Freezing the funds, roughly the equivalent of a month's payroll for 115,000 Palestinian police officers and government workers, has resulted in a fiscal squeeze and delayed by two weeks the payment of January salaries to public sector employees. That compounded an already severe economic crunch resulting from Israel's campaign to blockade Palestinian territories since the outbreak of clashes. The Palestinian economy has lost more than $1.15 billion since the start of the uprising Sept. 29, and the losses are mounting by about $11 million a day, according to the United Nations.
Terje Roed-Larsen last week that the Authority faces a fiscal crisis that could lead to the breakdown of administration. "The Palestinian Authority will within just a few weeks not be able to pay its salaries, which as an effect may lead to the collapse of key Palestinian institutions," Roed-Larsen said.

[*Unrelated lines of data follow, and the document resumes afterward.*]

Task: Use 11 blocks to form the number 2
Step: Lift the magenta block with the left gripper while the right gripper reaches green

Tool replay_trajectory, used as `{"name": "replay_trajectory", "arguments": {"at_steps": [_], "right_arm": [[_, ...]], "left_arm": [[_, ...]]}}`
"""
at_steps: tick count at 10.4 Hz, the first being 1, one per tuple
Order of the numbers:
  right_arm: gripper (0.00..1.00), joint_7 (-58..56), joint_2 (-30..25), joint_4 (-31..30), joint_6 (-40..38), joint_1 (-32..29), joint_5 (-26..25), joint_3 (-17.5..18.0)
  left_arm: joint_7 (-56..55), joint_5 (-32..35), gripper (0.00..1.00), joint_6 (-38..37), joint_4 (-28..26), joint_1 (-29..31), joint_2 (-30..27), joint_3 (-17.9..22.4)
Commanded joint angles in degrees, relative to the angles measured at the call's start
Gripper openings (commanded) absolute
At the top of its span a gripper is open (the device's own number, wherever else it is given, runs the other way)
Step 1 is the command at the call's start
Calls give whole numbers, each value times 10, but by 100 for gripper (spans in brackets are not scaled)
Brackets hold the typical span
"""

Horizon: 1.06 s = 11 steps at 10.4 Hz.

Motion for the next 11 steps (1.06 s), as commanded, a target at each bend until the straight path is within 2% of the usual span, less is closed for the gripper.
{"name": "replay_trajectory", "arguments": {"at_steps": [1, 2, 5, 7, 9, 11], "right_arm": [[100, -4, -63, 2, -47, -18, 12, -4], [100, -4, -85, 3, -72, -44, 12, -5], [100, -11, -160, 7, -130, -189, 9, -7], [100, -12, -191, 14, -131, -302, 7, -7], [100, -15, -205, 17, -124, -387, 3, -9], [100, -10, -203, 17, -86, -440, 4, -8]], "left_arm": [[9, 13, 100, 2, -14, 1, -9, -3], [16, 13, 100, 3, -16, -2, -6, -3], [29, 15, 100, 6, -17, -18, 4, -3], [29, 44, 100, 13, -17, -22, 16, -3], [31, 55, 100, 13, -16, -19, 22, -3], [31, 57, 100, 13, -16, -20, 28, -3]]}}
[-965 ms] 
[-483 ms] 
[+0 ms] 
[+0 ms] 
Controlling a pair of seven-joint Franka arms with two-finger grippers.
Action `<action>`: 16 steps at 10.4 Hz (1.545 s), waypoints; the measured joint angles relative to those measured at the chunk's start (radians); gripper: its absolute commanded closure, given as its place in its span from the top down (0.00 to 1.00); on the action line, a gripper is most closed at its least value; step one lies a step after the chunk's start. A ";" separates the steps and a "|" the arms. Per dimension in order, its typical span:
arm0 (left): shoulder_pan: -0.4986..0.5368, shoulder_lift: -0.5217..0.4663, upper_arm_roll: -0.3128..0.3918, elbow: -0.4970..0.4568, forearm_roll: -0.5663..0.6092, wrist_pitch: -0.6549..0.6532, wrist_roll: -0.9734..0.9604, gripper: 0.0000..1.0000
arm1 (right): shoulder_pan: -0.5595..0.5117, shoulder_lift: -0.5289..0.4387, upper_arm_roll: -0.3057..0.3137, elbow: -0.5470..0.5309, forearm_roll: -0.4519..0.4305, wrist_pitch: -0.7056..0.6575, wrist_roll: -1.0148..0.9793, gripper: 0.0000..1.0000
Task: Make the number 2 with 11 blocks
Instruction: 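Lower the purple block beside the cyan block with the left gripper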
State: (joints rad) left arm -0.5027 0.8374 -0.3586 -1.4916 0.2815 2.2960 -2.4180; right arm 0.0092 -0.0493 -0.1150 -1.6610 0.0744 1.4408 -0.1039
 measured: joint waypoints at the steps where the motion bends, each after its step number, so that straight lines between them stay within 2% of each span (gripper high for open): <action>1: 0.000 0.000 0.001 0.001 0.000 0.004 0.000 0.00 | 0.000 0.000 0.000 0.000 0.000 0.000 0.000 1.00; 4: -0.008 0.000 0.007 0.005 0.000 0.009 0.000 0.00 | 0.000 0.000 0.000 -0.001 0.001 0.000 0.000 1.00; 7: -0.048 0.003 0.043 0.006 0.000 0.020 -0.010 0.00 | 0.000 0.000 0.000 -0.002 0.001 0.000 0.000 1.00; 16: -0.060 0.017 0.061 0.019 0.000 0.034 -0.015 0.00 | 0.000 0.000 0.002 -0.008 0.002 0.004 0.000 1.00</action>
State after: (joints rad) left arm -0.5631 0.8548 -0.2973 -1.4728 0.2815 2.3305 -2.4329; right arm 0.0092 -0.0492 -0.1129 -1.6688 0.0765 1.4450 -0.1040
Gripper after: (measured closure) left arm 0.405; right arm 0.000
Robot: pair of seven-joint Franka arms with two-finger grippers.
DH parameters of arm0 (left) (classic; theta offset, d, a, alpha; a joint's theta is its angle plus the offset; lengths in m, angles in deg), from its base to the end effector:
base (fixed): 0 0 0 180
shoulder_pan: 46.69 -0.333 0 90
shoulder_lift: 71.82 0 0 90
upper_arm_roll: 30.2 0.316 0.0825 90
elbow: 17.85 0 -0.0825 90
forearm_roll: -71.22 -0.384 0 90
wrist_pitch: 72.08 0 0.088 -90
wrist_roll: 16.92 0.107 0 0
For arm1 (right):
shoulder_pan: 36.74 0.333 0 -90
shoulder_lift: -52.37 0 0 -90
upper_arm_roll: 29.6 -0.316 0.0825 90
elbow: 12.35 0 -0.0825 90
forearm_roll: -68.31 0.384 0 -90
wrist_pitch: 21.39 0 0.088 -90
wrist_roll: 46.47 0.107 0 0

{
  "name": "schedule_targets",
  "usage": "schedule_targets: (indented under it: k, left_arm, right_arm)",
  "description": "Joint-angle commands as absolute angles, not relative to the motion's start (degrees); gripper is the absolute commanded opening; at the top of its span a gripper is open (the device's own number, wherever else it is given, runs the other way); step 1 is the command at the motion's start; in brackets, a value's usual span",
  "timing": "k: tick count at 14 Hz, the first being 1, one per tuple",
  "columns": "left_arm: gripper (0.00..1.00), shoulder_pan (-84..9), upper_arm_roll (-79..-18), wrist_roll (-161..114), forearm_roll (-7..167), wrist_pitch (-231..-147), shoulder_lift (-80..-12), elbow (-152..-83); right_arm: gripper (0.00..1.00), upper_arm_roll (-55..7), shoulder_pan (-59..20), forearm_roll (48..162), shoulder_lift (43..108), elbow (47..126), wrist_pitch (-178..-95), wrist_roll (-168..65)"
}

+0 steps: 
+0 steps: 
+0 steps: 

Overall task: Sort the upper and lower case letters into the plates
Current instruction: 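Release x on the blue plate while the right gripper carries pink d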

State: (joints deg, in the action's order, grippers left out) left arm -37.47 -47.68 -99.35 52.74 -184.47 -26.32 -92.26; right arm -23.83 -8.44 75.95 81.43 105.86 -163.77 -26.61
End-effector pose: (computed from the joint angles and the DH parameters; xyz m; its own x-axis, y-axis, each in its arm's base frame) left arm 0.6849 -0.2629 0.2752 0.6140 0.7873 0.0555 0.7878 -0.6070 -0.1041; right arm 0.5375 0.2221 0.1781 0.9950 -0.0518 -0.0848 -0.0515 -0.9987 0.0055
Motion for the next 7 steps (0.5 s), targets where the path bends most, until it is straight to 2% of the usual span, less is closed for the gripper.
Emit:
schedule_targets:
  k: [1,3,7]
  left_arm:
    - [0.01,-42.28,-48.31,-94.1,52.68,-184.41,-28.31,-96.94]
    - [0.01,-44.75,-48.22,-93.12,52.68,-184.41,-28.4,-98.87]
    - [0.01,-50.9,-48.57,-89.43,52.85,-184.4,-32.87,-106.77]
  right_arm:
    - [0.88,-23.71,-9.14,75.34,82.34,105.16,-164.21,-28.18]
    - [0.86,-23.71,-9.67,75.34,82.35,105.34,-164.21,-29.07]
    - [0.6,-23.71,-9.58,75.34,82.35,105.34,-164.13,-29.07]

Roed-Larsen's analysis struck many Palestinians as somewhat alarmist. The Palestinian Authority has never had very long tentacles of power outside the major cities, and Palestinian society has long been a battleground of competing political and ideological factions. Still, it is widely agreed in Gaza and the West Bank that whatever grip the Palestinian Authority had before the uprising is loosening and that the cash crunch is accelerating the process.

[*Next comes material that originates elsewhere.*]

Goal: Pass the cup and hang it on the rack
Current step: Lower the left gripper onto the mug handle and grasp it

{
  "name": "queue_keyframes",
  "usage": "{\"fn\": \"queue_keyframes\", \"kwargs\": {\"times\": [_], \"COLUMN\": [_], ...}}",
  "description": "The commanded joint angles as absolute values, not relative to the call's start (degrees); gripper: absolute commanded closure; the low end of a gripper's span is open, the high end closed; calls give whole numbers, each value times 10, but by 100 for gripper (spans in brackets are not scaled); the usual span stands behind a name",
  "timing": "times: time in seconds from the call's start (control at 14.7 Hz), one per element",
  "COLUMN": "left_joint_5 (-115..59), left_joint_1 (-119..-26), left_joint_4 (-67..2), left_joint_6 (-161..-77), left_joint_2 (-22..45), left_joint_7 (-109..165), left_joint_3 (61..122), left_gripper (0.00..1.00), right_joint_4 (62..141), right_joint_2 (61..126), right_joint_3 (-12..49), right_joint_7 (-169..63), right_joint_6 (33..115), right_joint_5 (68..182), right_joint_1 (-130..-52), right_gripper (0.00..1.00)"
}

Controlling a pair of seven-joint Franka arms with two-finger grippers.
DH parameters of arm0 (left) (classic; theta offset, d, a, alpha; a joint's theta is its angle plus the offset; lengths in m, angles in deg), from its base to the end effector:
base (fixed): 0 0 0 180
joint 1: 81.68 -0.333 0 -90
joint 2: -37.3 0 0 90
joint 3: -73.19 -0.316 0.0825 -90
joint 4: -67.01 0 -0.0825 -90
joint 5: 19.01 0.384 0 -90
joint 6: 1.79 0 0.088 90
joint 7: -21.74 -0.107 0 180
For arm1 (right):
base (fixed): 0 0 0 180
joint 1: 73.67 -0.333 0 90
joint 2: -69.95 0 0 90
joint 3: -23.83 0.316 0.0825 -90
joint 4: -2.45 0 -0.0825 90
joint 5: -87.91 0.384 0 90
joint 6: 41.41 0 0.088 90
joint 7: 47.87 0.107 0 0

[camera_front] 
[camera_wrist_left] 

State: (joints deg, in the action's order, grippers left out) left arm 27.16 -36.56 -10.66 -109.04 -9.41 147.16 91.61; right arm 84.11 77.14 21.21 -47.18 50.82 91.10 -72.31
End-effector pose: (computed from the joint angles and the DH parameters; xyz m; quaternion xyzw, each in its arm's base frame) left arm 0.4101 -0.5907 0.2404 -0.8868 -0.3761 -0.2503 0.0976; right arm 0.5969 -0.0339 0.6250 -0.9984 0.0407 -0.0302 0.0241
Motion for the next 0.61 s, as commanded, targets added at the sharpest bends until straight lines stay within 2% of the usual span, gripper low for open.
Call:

There are several sources of anger at Arafat's government, and some have been exacerbated since the outbreak of the uprising.
One major factor is the Palestinian security forces, which were overtly helping Israel deter anti-Israeli attacks and as a result were regarded by many as collaborating with the enemy. Since the uprising, cooperation with Israel has ceased, but the security forces are still seen as heavy-handed, inefficient and corrupt. In some instances, they have been in direct conflict with young street activists who have done most of the fighting against the Israelis.

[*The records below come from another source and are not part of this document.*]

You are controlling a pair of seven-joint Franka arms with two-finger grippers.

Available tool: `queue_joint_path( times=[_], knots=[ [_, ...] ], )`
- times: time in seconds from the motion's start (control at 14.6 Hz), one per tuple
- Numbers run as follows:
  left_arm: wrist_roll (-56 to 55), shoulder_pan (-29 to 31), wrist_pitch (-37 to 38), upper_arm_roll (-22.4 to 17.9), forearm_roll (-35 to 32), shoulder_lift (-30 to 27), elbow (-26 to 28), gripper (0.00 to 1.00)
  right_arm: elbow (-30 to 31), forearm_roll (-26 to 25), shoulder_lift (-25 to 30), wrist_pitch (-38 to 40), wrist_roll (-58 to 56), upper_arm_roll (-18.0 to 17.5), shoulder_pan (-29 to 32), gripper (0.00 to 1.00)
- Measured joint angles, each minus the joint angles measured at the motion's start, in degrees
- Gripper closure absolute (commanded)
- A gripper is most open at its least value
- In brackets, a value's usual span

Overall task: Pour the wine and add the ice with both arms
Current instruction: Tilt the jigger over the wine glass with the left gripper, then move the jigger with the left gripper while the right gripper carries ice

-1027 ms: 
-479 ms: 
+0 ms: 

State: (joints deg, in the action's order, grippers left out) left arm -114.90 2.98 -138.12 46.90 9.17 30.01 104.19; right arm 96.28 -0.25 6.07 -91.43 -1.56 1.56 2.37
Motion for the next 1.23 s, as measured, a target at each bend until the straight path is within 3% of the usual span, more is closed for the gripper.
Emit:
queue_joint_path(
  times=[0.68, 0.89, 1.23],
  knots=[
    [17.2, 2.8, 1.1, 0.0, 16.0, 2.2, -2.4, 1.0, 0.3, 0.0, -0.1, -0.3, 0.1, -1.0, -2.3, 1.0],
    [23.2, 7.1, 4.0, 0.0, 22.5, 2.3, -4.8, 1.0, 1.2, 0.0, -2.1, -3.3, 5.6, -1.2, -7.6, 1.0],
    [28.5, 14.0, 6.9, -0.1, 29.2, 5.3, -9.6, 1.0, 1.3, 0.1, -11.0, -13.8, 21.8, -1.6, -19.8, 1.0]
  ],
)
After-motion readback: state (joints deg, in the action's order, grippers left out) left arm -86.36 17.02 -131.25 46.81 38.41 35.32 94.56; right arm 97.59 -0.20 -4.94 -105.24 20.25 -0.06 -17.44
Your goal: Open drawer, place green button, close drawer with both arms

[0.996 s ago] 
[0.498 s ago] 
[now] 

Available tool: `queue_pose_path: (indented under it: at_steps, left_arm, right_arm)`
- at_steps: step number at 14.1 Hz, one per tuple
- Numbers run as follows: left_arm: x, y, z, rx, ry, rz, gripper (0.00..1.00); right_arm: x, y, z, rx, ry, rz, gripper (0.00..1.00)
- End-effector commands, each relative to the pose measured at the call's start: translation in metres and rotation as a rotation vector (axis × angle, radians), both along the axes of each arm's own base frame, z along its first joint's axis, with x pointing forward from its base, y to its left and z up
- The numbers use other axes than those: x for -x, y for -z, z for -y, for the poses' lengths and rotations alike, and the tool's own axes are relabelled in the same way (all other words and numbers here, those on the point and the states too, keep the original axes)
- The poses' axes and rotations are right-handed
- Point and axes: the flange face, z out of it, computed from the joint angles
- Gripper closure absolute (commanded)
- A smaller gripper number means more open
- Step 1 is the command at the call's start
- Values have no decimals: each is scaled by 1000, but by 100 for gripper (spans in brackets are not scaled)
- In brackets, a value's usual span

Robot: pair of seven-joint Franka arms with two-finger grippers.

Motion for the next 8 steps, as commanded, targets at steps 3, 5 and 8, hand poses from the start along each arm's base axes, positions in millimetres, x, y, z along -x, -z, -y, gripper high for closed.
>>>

This new class of leaders -- neighborhood fighters, freelancers and militia leaders -- are not always, or even usually, controlled by Arafat's security forces. More radical groups such as Islamic Jihad or Hamas have found increased popularity after being marginalized and harassed by Arafat in the past.
Ismail Abu Shanab, a Hamas leader in Gaza who teaches engineering at the Islamic University, said that after the incident in Jabalya, Arafat's Authority bowed to popular pressure and agreed that its security forces would make no "political" arrests -- meaning arrests of militants acting against Israel.
In what appears as an attempt by Arafat to reassert control, units of his own security detail, known as Force 17, were recently dispatched to patrol Gaza's streets alongside the regular blue-uniformed police, residents said. The move was as jarring to some Gazans as the appearance of Green Berets alongside city traffic cops.